One number is the full answer: how many lines in the records contain the word "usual"?

Source records:
= Beginning of Section =
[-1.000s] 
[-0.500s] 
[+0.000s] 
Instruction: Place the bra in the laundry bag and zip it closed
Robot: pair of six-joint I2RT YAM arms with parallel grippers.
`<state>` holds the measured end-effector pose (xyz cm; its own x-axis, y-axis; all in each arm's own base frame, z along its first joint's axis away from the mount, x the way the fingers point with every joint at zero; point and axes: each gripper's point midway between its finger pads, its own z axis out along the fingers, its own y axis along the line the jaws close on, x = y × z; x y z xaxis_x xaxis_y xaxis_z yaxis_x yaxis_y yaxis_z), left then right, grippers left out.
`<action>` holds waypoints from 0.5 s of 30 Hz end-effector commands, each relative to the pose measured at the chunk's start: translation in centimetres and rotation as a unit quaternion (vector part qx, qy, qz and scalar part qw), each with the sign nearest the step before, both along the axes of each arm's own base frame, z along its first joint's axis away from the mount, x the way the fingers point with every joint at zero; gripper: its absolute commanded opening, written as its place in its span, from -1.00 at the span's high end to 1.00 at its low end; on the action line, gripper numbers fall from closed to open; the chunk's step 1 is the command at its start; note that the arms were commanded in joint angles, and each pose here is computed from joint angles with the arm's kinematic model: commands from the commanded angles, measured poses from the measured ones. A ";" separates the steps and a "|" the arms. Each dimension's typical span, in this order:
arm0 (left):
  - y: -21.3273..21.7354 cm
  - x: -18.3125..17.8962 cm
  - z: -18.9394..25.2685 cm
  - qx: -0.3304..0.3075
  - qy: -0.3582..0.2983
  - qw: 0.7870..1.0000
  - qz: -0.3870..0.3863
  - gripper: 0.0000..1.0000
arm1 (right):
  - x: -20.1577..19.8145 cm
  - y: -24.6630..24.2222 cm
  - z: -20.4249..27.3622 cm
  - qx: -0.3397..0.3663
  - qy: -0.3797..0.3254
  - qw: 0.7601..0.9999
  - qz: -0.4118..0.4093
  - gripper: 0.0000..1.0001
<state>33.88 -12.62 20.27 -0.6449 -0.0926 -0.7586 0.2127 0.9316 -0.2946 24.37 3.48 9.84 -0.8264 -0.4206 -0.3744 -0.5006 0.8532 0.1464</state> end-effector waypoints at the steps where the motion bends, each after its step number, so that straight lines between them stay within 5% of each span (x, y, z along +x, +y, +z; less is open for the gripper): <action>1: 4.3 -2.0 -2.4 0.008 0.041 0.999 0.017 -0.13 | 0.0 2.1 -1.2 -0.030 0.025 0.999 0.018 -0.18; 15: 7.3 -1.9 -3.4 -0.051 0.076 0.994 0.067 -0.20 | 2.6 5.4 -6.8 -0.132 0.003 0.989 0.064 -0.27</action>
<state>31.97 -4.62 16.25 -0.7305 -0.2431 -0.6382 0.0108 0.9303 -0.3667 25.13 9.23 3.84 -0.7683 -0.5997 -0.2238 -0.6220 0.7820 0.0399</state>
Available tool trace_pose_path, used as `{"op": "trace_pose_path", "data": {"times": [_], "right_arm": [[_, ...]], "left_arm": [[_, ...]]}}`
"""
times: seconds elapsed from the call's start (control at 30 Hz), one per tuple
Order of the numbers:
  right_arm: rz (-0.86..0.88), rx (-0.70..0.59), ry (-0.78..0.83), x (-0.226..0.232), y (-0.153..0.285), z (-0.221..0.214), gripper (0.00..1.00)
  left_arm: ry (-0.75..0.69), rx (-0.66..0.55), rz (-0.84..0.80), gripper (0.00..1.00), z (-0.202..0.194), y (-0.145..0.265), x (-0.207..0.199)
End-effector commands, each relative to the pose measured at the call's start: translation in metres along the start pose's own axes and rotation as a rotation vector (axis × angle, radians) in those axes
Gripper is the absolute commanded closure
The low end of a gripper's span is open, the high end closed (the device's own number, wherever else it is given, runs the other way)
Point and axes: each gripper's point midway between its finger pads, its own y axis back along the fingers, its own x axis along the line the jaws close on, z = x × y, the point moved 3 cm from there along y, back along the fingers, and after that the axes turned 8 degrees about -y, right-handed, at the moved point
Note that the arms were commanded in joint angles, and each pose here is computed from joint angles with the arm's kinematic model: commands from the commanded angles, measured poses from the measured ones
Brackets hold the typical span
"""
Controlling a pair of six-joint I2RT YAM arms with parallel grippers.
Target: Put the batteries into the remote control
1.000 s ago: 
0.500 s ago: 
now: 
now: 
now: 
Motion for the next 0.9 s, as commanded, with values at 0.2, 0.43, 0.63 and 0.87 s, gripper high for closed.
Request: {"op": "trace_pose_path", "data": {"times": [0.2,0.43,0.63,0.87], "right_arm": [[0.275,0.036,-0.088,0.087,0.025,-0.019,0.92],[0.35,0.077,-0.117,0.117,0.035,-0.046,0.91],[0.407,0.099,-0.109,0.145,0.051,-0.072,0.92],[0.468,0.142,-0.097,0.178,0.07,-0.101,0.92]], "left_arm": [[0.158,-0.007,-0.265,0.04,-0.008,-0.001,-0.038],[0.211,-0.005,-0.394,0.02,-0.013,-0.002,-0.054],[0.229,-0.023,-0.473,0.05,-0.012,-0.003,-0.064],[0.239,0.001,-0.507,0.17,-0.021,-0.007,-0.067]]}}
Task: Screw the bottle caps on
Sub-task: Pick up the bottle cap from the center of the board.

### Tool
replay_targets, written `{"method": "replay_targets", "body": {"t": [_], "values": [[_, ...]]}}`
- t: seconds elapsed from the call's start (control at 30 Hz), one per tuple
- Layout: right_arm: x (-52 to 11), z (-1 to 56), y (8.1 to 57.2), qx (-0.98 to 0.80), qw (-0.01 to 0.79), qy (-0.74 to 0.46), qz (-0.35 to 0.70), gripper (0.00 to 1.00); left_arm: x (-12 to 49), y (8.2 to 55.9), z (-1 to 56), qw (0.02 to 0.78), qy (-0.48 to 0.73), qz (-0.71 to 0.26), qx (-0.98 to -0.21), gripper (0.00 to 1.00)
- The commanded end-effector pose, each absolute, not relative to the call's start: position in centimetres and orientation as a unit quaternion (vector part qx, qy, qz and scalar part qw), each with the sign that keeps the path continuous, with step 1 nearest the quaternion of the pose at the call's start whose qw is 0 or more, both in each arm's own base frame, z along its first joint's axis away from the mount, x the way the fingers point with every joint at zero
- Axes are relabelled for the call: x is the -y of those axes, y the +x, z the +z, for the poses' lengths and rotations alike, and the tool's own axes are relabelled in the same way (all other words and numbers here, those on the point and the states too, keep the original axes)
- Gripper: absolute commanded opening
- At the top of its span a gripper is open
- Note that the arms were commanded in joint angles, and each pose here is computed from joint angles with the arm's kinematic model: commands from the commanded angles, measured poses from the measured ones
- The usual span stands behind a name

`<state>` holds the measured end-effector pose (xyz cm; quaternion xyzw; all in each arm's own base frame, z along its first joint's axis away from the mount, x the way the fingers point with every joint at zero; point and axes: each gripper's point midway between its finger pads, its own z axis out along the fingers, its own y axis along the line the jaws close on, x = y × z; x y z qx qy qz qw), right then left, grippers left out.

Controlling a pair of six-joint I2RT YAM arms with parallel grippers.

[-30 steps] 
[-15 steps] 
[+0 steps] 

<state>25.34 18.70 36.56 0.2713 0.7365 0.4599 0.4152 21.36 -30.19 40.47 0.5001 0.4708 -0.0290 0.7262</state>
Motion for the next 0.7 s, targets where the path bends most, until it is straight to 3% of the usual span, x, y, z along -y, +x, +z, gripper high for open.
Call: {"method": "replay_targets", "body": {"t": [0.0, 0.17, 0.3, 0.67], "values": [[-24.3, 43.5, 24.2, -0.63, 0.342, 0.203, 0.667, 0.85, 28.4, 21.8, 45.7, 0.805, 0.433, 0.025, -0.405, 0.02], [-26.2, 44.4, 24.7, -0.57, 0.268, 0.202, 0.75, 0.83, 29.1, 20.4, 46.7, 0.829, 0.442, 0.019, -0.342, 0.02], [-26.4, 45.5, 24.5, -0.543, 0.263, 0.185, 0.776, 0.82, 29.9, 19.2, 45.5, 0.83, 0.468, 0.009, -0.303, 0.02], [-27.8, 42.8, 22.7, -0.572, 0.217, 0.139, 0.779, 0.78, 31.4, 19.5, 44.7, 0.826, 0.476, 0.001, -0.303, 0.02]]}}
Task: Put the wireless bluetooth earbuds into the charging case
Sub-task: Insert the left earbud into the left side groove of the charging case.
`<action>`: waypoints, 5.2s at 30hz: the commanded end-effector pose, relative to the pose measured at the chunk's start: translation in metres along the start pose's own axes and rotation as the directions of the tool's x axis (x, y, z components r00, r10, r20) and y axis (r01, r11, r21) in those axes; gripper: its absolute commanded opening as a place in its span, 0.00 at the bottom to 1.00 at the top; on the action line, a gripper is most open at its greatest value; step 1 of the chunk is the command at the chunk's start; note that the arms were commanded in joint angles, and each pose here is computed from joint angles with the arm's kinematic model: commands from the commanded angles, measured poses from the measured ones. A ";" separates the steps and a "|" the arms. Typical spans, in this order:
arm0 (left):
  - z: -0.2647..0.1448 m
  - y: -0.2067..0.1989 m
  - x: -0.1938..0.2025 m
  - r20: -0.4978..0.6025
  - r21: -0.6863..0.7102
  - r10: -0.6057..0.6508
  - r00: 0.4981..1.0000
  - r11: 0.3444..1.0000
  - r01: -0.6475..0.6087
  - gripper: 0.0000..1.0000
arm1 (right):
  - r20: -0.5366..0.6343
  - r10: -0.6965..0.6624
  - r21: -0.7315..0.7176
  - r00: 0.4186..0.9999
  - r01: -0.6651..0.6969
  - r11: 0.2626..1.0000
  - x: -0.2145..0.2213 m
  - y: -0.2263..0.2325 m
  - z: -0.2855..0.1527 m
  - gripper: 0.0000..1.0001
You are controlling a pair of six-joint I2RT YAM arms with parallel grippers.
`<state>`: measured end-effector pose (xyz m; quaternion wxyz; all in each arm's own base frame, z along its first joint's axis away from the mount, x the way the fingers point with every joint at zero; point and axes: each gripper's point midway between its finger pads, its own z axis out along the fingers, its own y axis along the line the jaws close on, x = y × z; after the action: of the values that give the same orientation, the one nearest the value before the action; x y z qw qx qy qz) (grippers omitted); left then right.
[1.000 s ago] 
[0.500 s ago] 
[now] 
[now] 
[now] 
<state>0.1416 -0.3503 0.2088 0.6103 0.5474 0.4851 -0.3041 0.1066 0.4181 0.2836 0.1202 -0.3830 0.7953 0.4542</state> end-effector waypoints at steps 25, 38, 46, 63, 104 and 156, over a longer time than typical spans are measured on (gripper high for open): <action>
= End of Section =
## Answer to this problem:
2